И Миха вступил в подробный рассказ о некоем дяде Арсене, сын которого служит в Абхазии на таможне, и из «Дьюти Фри» таскает для дяди не паленый, а шотландский виски. Больничная жизнь постепенно вернулась, втекла в меня с его словами, как мельдоний втекал из капельницы. Но по пути наверх, в палату, на опустевшей лестнице, Миха, обогнавший меня на три ступеньки, вдруг развернулся и поинтересовался, чем же закончились каникулы у мальчика?
«Девочка-то простила? У нас в литературе все всем прощают. Кроме Раскольникова».
А девочка из рассказа – она уехала. На автобусе. И глядела на мальчика в заднее окно. И тот бежал за автобусом, бежал-бежал и вдруг увидел сквозь стекло, как она красива! Но я не стал этого всего сообщать Михе. Вместо этого я ему напомнил, что Раскольникова, по сути, тоже простили…
***
После нашего восхождения на крышу жизнь в палате неуловимо и бесспорно изменилась. Миха нет-нет, а спрашивал, где же все-таки кочевник спрятал коврик. Обращался он не ко мне, а к самому себе. Славный мой сосед стал рассеянным и задумчивым… Изменился и я. Утратив былой интерес к его историям, я то и дело бросал взгляд в окно. На воле потеплело, снега подтаяли, поле и пруды почернели. И, кажется, столь значительные перемены в мироздании произошли в течение одного дня.
Чтобы снова сойтись, мы с Михой ощупью, но быстро и по взаимному согласию обозначили общий интерес… к выпивке.
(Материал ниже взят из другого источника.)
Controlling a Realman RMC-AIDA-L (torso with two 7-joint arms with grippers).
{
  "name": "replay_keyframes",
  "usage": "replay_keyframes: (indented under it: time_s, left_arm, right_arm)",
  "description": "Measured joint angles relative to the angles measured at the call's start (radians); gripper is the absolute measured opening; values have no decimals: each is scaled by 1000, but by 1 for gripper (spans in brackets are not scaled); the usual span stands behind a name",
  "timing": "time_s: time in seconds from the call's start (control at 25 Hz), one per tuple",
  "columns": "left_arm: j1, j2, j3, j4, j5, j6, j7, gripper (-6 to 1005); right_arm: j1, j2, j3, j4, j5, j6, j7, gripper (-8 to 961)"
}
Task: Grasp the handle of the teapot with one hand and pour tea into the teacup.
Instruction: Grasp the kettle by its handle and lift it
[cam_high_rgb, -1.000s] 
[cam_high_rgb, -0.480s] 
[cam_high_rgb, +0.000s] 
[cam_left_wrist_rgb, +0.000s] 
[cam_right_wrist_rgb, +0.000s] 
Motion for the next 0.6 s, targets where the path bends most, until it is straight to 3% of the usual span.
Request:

Да, нас обоих стало тревожить желание вместе принять по сто граммов или пригубить пивка; желание нам очертило перспективу.
– Эх, выйдем на волю, дай бог, установим видеосвязь, и выпьем на удаленке верхнесолодового, – отходя по сну, мечтательно произнес он, глядя в потолок.
Дело в том, что после ужина Миха пообщался с сестрой, и принес новость – в Европе вирус разбушевался, и в Италии жителей каких-то городов посадили на карантин и запретили ездить друг-другу в гости. Так что Миха глядел не только в потолок, но и в будущее. Над больницей нависла угроза долгой изоляции.